Não veio de chocadeira 21/03/2013

Por Claudia Riolfi

A psicanálise não assina embaixo de uma leitura que torna Freud cúmplice de pais irresponsáveis e filhos inconsequentes

O condomínio, de luxo. As regras e regulamentos, claras e bem redigidas. A comunicação interna, bem-feita. Todo mundo sabia: quando um menor ia utilizar o salão de festas, era imperativo que os seus pais ou responsáveis estivessem presentes. Isso não impediu que a senhora, no início da festa oferecida por seu filho, pegasse o seu carro e fosse ao shopping.

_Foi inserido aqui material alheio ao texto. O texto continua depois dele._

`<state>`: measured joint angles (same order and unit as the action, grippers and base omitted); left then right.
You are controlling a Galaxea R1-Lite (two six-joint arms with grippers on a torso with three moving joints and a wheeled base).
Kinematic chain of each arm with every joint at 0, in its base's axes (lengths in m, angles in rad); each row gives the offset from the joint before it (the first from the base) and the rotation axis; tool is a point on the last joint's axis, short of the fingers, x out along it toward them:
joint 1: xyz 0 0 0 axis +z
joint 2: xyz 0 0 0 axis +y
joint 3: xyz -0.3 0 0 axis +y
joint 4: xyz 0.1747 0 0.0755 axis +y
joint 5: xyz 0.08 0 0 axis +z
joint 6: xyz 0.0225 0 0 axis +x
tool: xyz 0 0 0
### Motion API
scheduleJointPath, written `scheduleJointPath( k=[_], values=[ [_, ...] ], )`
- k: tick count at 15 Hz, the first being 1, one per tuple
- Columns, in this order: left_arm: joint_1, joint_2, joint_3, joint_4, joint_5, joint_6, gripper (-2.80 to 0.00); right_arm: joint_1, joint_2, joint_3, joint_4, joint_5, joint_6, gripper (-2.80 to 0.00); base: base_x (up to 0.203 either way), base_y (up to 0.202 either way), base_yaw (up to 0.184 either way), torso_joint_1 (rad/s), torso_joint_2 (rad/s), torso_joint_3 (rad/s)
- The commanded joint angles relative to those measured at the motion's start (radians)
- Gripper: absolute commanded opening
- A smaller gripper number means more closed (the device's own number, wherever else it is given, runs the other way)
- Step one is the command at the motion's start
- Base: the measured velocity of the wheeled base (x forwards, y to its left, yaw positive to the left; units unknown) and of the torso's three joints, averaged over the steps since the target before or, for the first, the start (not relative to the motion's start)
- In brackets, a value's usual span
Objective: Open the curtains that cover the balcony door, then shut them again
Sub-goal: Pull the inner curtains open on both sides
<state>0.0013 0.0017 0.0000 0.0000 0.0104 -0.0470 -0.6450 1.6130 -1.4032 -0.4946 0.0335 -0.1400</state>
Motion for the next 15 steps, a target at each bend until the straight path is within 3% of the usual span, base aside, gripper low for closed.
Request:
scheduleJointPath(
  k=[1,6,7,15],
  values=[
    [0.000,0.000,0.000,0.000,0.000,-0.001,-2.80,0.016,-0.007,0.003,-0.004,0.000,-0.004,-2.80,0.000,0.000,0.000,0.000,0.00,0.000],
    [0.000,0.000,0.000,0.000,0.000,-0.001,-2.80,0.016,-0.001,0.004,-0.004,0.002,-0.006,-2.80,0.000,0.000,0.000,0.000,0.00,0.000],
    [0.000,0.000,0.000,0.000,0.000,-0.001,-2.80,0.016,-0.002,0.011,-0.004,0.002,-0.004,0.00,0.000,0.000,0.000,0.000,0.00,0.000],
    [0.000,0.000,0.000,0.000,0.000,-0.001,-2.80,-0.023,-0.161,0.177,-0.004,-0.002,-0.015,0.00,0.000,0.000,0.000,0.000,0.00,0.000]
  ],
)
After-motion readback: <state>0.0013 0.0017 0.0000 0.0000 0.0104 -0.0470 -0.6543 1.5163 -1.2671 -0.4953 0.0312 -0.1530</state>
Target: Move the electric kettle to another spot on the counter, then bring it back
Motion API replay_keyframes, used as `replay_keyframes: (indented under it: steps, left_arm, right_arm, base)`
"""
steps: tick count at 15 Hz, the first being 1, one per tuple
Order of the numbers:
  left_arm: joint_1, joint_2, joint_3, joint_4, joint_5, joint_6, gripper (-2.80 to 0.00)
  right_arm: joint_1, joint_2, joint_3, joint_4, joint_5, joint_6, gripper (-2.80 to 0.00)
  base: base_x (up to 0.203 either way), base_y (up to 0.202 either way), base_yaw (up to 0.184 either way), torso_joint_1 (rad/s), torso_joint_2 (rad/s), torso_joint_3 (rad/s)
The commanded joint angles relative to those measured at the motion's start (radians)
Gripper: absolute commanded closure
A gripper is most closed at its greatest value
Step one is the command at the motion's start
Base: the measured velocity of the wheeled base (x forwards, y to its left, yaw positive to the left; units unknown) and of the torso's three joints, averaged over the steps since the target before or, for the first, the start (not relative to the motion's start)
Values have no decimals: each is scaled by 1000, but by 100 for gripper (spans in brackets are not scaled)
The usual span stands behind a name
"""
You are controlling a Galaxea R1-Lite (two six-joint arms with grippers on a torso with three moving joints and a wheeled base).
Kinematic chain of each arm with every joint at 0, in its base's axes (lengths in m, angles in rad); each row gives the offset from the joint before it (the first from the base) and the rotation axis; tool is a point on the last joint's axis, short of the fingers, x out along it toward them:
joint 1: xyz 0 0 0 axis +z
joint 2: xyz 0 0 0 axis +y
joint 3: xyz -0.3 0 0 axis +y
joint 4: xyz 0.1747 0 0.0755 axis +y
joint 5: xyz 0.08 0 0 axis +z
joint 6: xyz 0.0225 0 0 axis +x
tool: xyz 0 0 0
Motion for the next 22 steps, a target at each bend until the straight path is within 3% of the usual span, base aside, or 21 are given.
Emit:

Altamente alcoolizados, após vinte minutos os jovens quebraram tudo: a churrasqueira, as mesas, as louças, a tampa dos fogões, as portas dos banheiros…
O síndico chamou a polícia. Os guardas, a mãe do adolescente anfitrião. Para surpresa dos policiais e dos condôminos, ela reagiu aos berros: Quem se dava ao direito de interromper seu sagrado direito de descanso no sábado? E quem era tão ignorante a ponto de não entender que os jovens tinham direito à liberdade de opção? Nunca tinham lido Freud? Ela não entendia, de forma alguma, a mobilização da polícia. Se eles conseguiram quebrar tudo, era porque o material do condomínio não era de tão boa qualidade assim. Ela considerava, inclusive, processar o síndico por danos morais. Estava muito preocupada com o trauma de sua ação sobre os adolescentes. Em nome de Freud?!
Teria Freud concordado com esta leitura? Não. Dois argumentos. O primeiro é a noção de “trauma” em Freud. Pensado em termos metapsicológicos, este conceito está referido a uma quantia de libido que se move no aparelho psíquico. O trauma seria, então, gerado por uma experiência que gera um acréscimo de estímulos muito grande em curto espaço de tempo. Este súbito acréscimo de energia torna sua elaboração pelo aparelho psíquico inviável. Neste sentido, por que esta mãe não se dá conta de que “traumática” é experiência de quebrar tudo em uma festa? Pensemos nos ruídos, no esforço físico, na excitação dos cacos voando para todos os lados. Alguém duvida do excesso de energia aí envolvido?
O segundo é a noção de “narcisismo” em Freud. Ao comentar a atitude de pais afetuosos para com os filhos, ele afirmou: “temos de reconhecer que ela é uma revivescência e reprodução de seu próprio narcisismo, que de há muito abandonaram”. Freud não desvinculava narcisismo e amor, mas os articulava em uma relação de interdependência. Para poder cuidar afetuosamente de seus filhos, portanto, uma pessoa precisa, na opinião de Freud, deixar, ao menos um pouco, de concentrar seu narcisismo em seu “eu”. Não pode largar o filho no meio da festa e fugir para o shopping.
Pobres filhos de chocadeira. Não estão mais felizes do que os adolescentes que foram proibidos de quebrar os condomínios onde moram. Deixados à própria sorte, são agitados, feito fantoches, ao sabor de suas inclinações de ocasião. Não conseguem dar endereçamento às próprias pulsões e, deste modo, sentem-se perdidos e vazios.
Posto isso, esta Newsletter chama atenção dos colegas psicanalistas para não se furtarem a sua responsabilidade com relação à transmissão da psicanálise. Se as pessoas estão se apoiando em nossa área para justificar suas ações inconsequentes, não adianta virar para o lado e dizer que não temos nada a ver com isso. Afinal, vamos assumir o peso de nossa filiação ou, por acaso,pensaremos em nós mesmos como psicanalistas de chocadeira?